3. Cellmates: Two. One does need a valet, of course. As for the other person, I leave it totally up to the discretion of the court, as long as she can suck a tennis ball through a garden hose.

4. Food: Standard fare. For me, that is. (Again, in the interest of being flexible and meeting you halfway, the caviar can be Iranian instead of Russian. If you insist.)

5. Entertainment: Absolutely none needed. Again, I understand I am supposed to be sacrificing here, so I request no TVs or computers. Simply ensuring that my windowed cell backs up to the cricket pitch will be more than enough. For now.

6. In the event of a hurricane, evacuation to: London. Mayfair should be safely enough out of the path of the storm. Your choice between Lear or Gulfstream to get me there.

7. Jail job: Financial analyst. I find doing laundry to be an ineffective use of my skills; I propose instead to counsel fellow inmates on their investments. Failing that, I could be the cricket announcer.

8. Visitation rights for my wife or girlfriend: Not necessary. See what I mean about being flexible? This clause is dependent, of course, on Clause Number 3 being fulfilled.

9. Bathroom facilities: Standard. As described by a Reuters reporter who visited my office in Houston: "Then on to the bathroom — a chamber of black granite and mahogany, with a gigantic mirror and granite countertop, flanked with shelves of fluffy white towels and toiletries, including a bottle of 'Brilliant Brunette' shampoo...Perhaps the most unusual thing about the bathroom is a nondescript door to the left of the shower. This was Stanford's separate entrance and exit off the parking deck, where he could arrive and depart in privacy." This is all I ask.
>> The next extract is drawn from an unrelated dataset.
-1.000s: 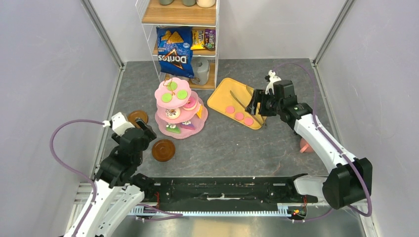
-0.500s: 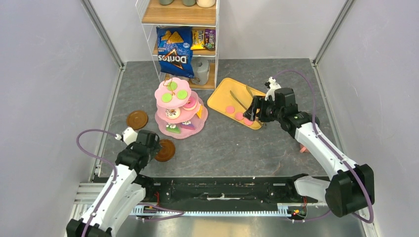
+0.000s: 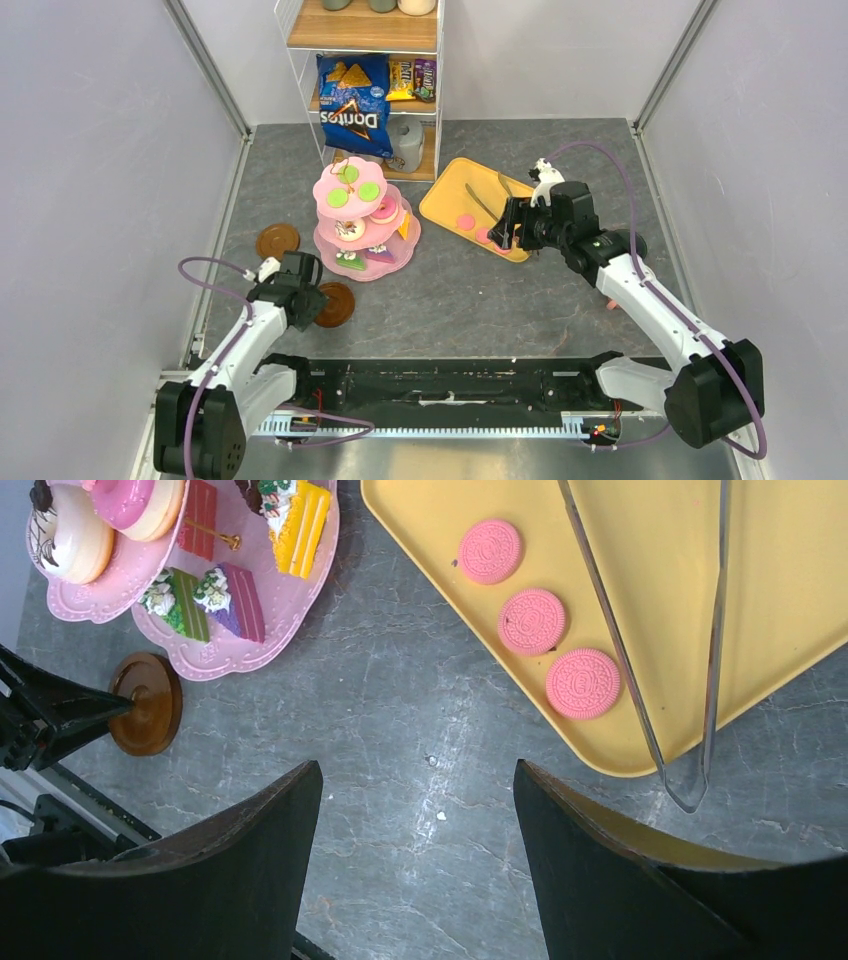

10. Decorating: Just one little remembrance of Texas. Let's make it the letter I got from then-President George W. Bush: "I send greetings to the gathered in St. Croix, Virgin Islands to celebrate the expansion of Stanford Financial Group," Bush wrote on White House stationery. "To protect their future well-being and that of their families, it is important for individuals to give careful thought to strengthening their financial security."

All this is not much to ask, I know, but then again I'm a spartan, ­sentimental kinda guy. May it please the court.